Nach dem Krieg „ging es bergauf“, erzählt Jakob Schellenberger. Über den Mann seiner Schwägerin fand die Familie zusammen mit den drei Kindern den Weg nach Gersthofen. Dort versuchte er Arbeit in seinem Beruf – er lernte Fliesenleger in Budapest – zu finden. Zunächst vergebens: „Wir stellen keine Flüchtlinge ein“, bekam er von zahlreichen Fliesenlegerbetrieben zu hören, so dass er schließlich als Maurer sein Geld verdiente. Doch er bekam seine Chance: Beim Bau des AWO-Seniorenheims – das Heim, in das viele Jahre später seine Frau ihre letzten Lebensjahre verbrachte – wirkte er zunächst als Maurer mit. Als man erkannte, dass er Fliesenleger war, durfte er in seinem gelernten Beruf arbeiten. Obwohl die Arbeit hart war und er oft im Akkord schuftete, mochte er seinen Beruf und übte ihn gerne bis zu seinem Renteneintritt als 63-Jähriger aus. Im Ruhestand widmeten er und seine Frau sich vor allem ihrem Garten und ihrem Haus. Große Reisen waren nicht ihr Ding, obwohl es sie „zwei- oder dreimal“ nach Amerika verschlug, wo Tochter Valeria lebt.

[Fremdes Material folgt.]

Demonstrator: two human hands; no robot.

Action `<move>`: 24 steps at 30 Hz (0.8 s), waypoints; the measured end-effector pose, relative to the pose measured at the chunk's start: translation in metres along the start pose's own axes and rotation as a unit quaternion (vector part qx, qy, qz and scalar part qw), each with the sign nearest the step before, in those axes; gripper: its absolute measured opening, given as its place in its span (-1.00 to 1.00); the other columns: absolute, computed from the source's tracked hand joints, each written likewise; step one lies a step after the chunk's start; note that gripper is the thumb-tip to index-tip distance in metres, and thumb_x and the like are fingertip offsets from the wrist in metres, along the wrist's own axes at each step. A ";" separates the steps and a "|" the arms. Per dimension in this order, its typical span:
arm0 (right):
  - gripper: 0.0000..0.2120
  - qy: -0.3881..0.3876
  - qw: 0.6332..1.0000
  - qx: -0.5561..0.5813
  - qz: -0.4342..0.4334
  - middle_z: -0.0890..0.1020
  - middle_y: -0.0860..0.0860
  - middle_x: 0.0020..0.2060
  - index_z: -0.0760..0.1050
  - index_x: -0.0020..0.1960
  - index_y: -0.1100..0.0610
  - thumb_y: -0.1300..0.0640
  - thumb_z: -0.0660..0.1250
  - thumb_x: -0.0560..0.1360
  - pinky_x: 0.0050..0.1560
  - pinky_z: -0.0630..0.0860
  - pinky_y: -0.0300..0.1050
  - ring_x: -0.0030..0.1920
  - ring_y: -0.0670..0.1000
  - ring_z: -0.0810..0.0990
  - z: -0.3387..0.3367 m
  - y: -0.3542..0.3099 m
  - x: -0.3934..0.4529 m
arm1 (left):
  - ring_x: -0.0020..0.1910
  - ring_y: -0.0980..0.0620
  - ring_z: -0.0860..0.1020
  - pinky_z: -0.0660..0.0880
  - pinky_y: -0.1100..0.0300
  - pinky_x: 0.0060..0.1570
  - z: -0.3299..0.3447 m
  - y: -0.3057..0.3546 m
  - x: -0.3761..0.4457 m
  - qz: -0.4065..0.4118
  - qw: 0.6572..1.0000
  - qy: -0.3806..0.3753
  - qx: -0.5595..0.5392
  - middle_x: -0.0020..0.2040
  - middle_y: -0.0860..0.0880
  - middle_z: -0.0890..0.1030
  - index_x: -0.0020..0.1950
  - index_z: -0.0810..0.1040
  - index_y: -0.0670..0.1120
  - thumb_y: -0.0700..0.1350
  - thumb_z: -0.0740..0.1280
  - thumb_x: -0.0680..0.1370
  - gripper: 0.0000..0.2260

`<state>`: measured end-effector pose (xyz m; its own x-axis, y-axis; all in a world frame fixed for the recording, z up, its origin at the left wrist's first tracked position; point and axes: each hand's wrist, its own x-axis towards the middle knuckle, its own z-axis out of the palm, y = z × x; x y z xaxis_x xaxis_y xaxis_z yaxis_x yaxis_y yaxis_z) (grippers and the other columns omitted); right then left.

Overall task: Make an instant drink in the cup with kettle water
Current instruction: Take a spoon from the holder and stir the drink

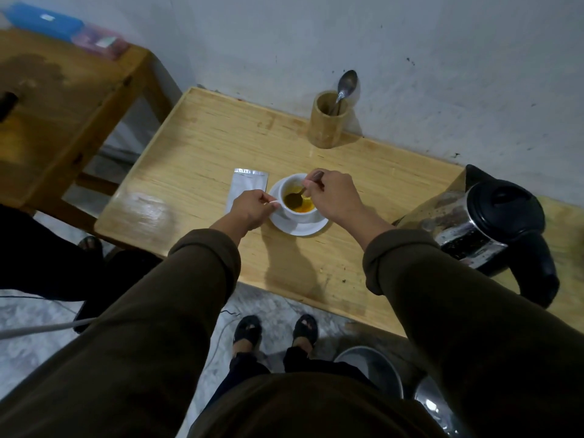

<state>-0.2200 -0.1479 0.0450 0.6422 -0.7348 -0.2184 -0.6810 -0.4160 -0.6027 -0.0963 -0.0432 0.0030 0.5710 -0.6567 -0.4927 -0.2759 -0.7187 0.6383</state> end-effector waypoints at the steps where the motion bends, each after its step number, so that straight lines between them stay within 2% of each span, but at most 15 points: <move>1: -0.75 -0.003 1.000 -0.007 -0.003 0.71 0.15 -0.07 0.60 -0.02 0.23 0.13 0.18 0.57 0.14 0.52 0.03 0.03 0.13 0.62 -0.001 0.000 0.000 | 0.23 -0.14 0.51 0.44 0.06 0.16 0.000 0.000 0.000 0.000 1.000 0.001 0.000 0.24 -0.15 0.57 0.20 0.56 -0.15 -0.01 0.31 0.55 -0.70; 4: -0.77 -0.003 0.999 -0.048 -0.021 0.68 0.15 -0.04 0.55 -0.03 0.22 0.13 0.16 0.58 0.09 0.52 0.02 0.03 0.16 0.60 -0.006 0.003 0.001 | 0.23 -0.14 0.51 0.45 0.06 0.15 0.001 0.000 0.001 -0.005 1.000 0.003 -0.008 0.24 -0.16 0.57 0.20 0.55 -0.16 -0.02 0.31 0.56 -0.70; 7: -0.77 0.004 0.997 -0.078 -0.025 0.66 0.18 -0.03 0.54 0.04 0.20 0.14 0.14 0.60 0.04 0.53 0.01 0.03 0.17 0.58 -0.010 0.004 0.000 | 0.22 -0.13 0.51 0.45 0.08 0.12 0.002 0.000 0.001 -0.007 1.000 0.003 -0.009 0.24 -0.16 0.57 0.21 0.55 -0.15 -0.01 0.31 0.56 -0.69; 12: -0.75 0.020 0.998 -0.060 -0.026 0.68 0.15 0.01 0.58 0.09 0.14 0.15 0.14 0.60 0.08 0.54 0.01 0.06 0.16 0.60 -0.006 0.006 -0.001 | 0.20 -0.13 0.52 0.41 0.14 0.00 0.002 -0.001 0.001 -0.007 1.000 0.003 -0.013 0.23 -0.15 0.58 0.20 0.55 -0.15 -0.01 0.31 0.55 -0.70; 16: -0.73 0.010 0.999 -0.040 -0.013 0.69 0.12 0.01 0.61 0.07 0.15 0.11 0.16 0.60 0.12 0.52 -0.04 0.07 0.11 0.61 -0.002 0.005 -0.004 | 0.22 -0.13 0.52 0.44 0.10 0.07 0.003 -0.001 0.001 -0.007 1.000 0.007 -0.012 0.23 -0.15 0.57 0.20 0.55 -0.14 -0.01 0.31 0.55 -0.70; 20: -0.72 0.011 0.999 -0.047 -0.014 0.68 0.15 -0.03 0.60 0.03 0.20 0.11 0.15 0.59 0.05 0.49 -0.06 0.04 0.13 0.60 -0.001 0.005 -0.005 | 0.22 -0.13 0.51 0.44 0.10 0.07 0.004 -0.001 0.000 -0.008 1.000 0.008 -0.015 0.24 -0.16 0.57 0.23 0.54 -0.15 -0.02 0.30 0.56 -0.69; 24: -0.74 0.040 0.996 -0.080 -0.022 0.66 0.18 -0.03 0.55 0.07 0.19 0.15 0.11 0.60 -0.01 0.49 -0.04 0.02 0.18 0.59 -0.004 0.008 -0.003 | 0.21 -0.14 0.53 0.46 0.07 0.12 0.003 -0.001 0.000 -0.001 1.000 0.013 -0.009 0.23 -0.16 0.57 0.20 0.55 -0.15 -0.01 0.30 0.56 -0.71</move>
<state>-0.2282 -0.1510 0.0438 0.6469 -0.7514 -0.1298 -0.7046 -0.5239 -0.4787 -0.0986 -0.0431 0.0011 0.5907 -0.6494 -0.4790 -0.2611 -0.7155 0.6480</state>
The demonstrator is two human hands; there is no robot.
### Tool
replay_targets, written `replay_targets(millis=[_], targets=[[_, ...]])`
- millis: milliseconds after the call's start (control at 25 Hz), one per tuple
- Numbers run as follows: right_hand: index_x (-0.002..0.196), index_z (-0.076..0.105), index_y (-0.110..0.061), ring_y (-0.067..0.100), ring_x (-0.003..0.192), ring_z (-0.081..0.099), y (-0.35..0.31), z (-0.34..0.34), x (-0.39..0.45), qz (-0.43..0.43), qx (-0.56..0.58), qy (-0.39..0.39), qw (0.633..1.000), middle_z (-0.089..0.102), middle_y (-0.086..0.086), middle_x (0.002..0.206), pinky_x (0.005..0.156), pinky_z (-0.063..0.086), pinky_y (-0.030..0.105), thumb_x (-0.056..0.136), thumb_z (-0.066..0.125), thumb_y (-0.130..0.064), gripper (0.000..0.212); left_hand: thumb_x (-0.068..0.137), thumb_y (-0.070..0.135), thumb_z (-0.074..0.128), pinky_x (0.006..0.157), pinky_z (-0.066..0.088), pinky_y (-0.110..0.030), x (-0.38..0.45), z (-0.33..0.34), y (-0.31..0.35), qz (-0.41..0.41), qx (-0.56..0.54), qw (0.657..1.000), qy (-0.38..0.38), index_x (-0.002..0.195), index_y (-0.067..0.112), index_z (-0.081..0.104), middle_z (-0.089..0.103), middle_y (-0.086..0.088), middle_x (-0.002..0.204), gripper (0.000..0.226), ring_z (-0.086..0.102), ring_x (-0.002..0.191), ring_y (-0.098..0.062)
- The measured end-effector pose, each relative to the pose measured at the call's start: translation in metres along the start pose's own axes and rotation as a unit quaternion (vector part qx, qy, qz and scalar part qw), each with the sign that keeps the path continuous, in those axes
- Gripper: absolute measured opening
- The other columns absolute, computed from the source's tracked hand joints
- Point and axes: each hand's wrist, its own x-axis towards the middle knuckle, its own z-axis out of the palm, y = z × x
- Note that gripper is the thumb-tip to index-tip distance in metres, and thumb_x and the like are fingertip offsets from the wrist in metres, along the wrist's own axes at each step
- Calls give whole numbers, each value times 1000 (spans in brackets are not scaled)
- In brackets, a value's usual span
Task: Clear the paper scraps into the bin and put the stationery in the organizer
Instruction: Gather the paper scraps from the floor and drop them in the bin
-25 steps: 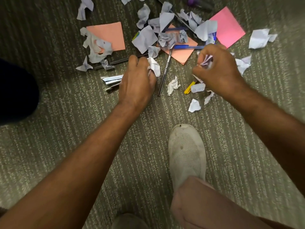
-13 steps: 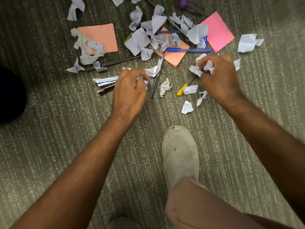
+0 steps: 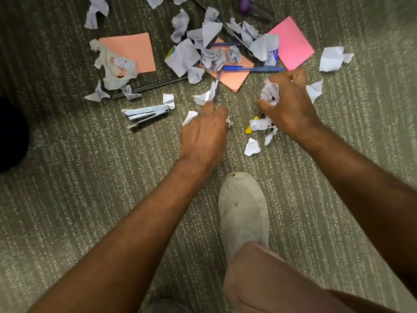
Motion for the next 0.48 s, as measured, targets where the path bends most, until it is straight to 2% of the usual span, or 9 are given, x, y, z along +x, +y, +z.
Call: replay_targets(millis=[80,160,240,320,400,440,480], targets=[[104,56,-22,12,90,50,0,-3,-1,-12,14,6,1000,36,0,121,83,50,28,86,71,-11,26,101,28,55,65,43,-24,0,-6,0,-14,-78,997,7,126,17,53,55,-1,121,27,49,75,-6],[99,55,-26,0,80,46,2,-9,-5,-11,26,24,999,40,-1,116,68,43,9,86,70,-6,28,103,24,50,62,38,-15,-2,-12,-5,-44,-135,990,23,121,16,51,53,5,108,20,47,71,-2],[95,56,-28,-5,75,43,3,-17,-10,-20,30,55,998,45,0,110,57,36,0,88,64,-4,26,103,12,48,57,37,-16,-5,-17,-17,-88,-173,980,45,119,17,49,54,10,96,17,49,71,-1],[90,59,-28,5,74,50,8,-24,-17,-15,71,76,994,50,1,105,53,41,1,90,57,0,28,101,5,47,59,45,-21,-7,-24,-30,-124,-190,973,52,125,18,49,62,7,104,27,58,79,-6],[88,63,-30,7,76,55,16,-28,-26,31,107,70,991,49,1,108,53,53,15,86,52,10,41,99,1,47,56,38,-18,-10,-25,-41,-127,-151,979,51,132,23,52,62,0,120,40,55,82,-7],[89,64,-31,3,78,53,21,-29,-31,51,92,60,993,47,2,111,60,55,22,83,51,13,46,100,3,46,54,32,-16,-12,-23,-44,-123,-126,983,45,135,24,52,59,-3,125,42,51,76,-5],[91,65,-31,-1,80,51,25,-28,-36,66,73,45,994,45,4,114,65,54,21,83,52,13,47,101,9,46,52,29,-16,-15,-21,-46,-122,-106,986,33,137,25,50,56,-6,128,40,47,70,-3]])
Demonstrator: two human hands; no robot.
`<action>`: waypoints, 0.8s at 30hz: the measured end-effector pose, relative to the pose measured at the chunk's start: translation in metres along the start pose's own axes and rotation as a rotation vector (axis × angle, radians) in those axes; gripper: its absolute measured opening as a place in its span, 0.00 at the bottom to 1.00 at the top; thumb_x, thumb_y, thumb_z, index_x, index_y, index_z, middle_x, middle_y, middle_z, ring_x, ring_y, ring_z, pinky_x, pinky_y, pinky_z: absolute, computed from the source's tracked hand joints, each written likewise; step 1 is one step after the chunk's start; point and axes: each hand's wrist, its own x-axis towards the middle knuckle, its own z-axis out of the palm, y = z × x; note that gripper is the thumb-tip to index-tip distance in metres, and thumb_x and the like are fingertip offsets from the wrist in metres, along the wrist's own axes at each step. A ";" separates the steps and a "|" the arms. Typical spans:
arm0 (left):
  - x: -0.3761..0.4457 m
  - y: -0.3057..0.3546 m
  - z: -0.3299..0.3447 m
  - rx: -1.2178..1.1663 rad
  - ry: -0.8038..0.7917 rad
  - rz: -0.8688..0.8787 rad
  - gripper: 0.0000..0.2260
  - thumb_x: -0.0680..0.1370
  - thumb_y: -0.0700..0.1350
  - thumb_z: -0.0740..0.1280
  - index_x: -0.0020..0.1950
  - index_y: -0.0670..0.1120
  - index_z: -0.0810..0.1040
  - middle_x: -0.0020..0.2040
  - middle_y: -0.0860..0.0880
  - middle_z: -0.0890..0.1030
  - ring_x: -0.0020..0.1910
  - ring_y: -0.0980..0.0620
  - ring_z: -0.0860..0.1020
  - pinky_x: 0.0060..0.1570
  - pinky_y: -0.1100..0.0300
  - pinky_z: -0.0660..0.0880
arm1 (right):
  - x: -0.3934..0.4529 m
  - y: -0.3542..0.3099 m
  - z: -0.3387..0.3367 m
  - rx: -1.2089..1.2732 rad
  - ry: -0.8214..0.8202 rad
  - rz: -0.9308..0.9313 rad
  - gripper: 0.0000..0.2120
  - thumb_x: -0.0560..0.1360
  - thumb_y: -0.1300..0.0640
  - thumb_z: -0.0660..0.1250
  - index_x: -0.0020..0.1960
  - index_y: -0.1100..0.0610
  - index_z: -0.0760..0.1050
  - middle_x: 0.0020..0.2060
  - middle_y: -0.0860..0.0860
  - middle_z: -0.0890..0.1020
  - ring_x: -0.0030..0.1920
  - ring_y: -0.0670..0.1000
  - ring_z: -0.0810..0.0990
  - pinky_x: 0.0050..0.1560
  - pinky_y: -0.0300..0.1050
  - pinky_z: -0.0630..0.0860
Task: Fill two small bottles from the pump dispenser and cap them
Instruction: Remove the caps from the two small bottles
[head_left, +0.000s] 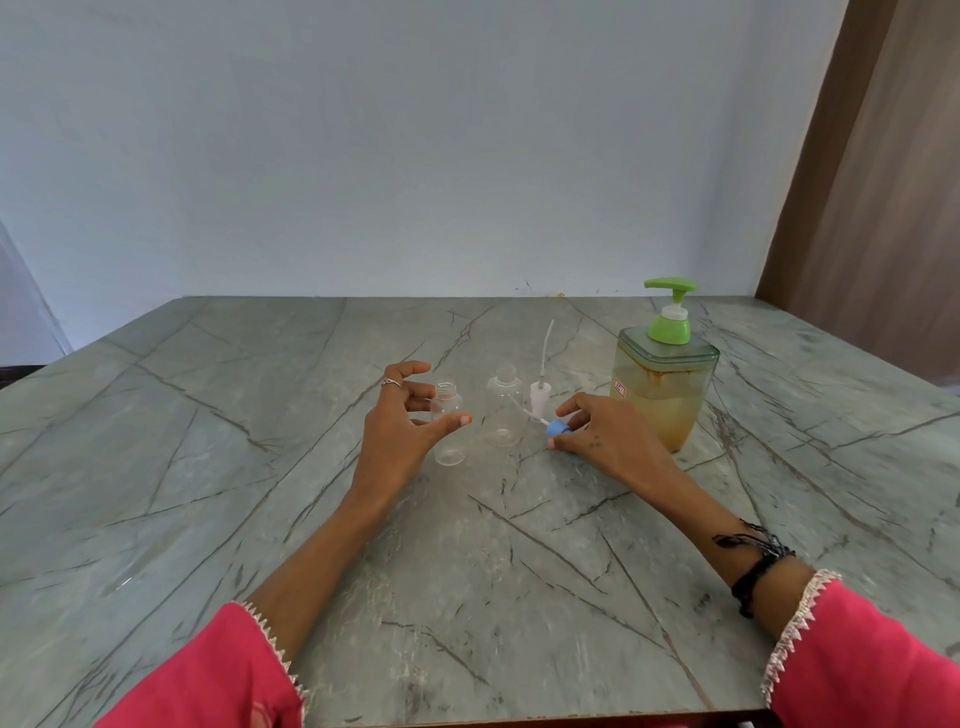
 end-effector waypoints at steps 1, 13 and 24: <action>0.000 0.000 0.000 -0.002 0.000 -0.001 0.28 0.67 0.45 0.76 0.62 0.49 0.67 0.51 0.50 0.75 0.47 0.54 0.76 0.40 0.74 0.70 | 0.000 0.000 0.000 0.000 0.001 0.000 0.19 0.73 0.51 0.71 0.61 0.57 0.75 0.52 0.54 0.83 0.49 0.49 0.79 0.47 0.39 0.71; -0.001 0.000 0.001 -0.010 0.001 0.000 0.27 0.67 0.45 0.76 0.60 0.52 0.66 0.52 0.50 0.75 0.47 0.54 0.76 0.40 0.72 0.70 | -0.005 -0.002 -0.001 -0.132 0.014 -0.046 0.23 0.74 0.50 0.69 0.66 0.55 0.71 0.55 0.55 0.81 0.53 0.53 0.79 0.52 0.45 0.74; -0.002 0.002 0.002 -0.023 0.001 -0.004 0.27 0.67 0.45 0.76 0.61 0.51 0.66 0.51 0.50 0.75 0.49 0.52 0.76 0.41 0.71 0.70 | -0.012 -0.009 -0.008 -0.206 0.067 -0.119 0.22 0.75 0.50 0.68 0.67 0.53 0.69 0.60 0.53 0.78 0.58 0.52 0.77 0.53 0.44 0.73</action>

In Gersthofen kennen Jakob Schellenberger viele über sein Engagement in Vereinen. Aktiv brachte er sich beim TSV Gersthofen ein: zuerst als Jugendbetreuer im Fußball, dann als Jugendleiter und schließlich im Präsidium. 40 Jahre lang passives Mitglied war er bei der Stadtkapelle Gersthofen, die zu seinem 100. Geburtstag für ihn spielte. Es freut ihn, dass an seinem Ehrentag seine Familie mit ihm feierte und sogar seine Tochter aus dem US-Bundesstaat Indiana anreiste. Neben den drei Kindern komplettieren die Großfamilie acht Enkel, 15 Urenkel und sogar vier Ururenkel. Der jüngste Spross ist die zweijährige Emma.
Hat man als 100-Jähriger noch Wünsche für die Zukunft? „Nein“, sagt er. Er wünscht sich nur, friedvoll einzuschlafen.
Allen Respekt vor dieser Lebensleistung!